Daniel llevaba meses en estado catatónico y de improviso increpa a su madre con ojos saltones. El padre murió tiempo atrás en un accidente y la mujer ha soñado con ahogar al hijo en la bañera, sintiéndose culpable por querer enviarlo a una institución psiquiátrica. La consume el odio, convencida de que su propio hijo hizo volcar el vehículo. Daniel describe con detalle sus pesadillas. El espectador no deja de comerse las uñas. Le gustaba estar enfermo, años más tarde se daría cuenta de su estado depresivo. En las noches llena la bañera con agua fría y se sumerge durante horas para no volver a clases. Observa focos a muchos metros de altura y abandona el cubículo. El pasillo sigue iluminado mientras los pensamientos le siguen dando vueltas.

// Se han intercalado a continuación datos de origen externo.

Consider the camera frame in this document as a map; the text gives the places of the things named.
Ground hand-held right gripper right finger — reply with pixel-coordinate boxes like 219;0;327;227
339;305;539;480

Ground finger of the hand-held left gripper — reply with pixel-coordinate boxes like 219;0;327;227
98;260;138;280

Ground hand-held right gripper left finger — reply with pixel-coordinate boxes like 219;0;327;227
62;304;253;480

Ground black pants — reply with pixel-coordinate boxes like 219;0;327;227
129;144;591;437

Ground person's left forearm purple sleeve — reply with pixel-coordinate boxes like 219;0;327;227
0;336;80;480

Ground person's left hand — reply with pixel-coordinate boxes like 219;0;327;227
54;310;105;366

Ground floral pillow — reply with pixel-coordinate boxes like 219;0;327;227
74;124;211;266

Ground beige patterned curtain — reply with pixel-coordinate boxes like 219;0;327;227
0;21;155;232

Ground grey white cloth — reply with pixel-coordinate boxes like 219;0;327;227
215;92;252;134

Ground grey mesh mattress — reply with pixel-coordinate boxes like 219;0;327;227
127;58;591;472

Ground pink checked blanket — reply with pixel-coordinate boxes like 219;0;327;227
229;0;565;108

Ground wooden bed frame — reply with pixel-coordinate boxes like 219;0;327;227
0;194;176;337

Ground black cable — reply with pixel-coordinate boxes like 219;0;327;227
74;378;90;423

El padre siempre fue duro con el hijo, quería alejarlo de la idílica cabaña junto al lago. El adolescente simulaba inconsciencia, no había daño corporal y el doctor diagnosticó trauma psicológico. Por primera vez se sentía amado y decidió seguir aparentando su desconexión del entorno. El espectador sentado en la butaca observa un ventanal a otra dimensión. La madre simula cuidarlo, lava su cuerpo inerte y se comunica con el psiquiatra que no cree en alucinaciones.

El cubículo permanece oscuro mientras mi cerebro alucina nuevas realidades. Debo conseguir que el espécimen logre transmitir lo aprendido, sólo así podrá vaciarse en otro recipiente. No puedo continuar abusando de Victoria, ni siquiera a través de sombras debo violentar su pureza. De volver a incurrir en ese error, una entidad superior no tendrá la opción de plasmarme en un nuevo recipiente. Pasado y presente intentan convivir en mis neuronas. Despierto y acudo directamente al cine. Voces se confunden con el sonido envolvente, se filtran ruidos y «traidor de mierda» es el único pensamiento que hace eco al interior del vagón.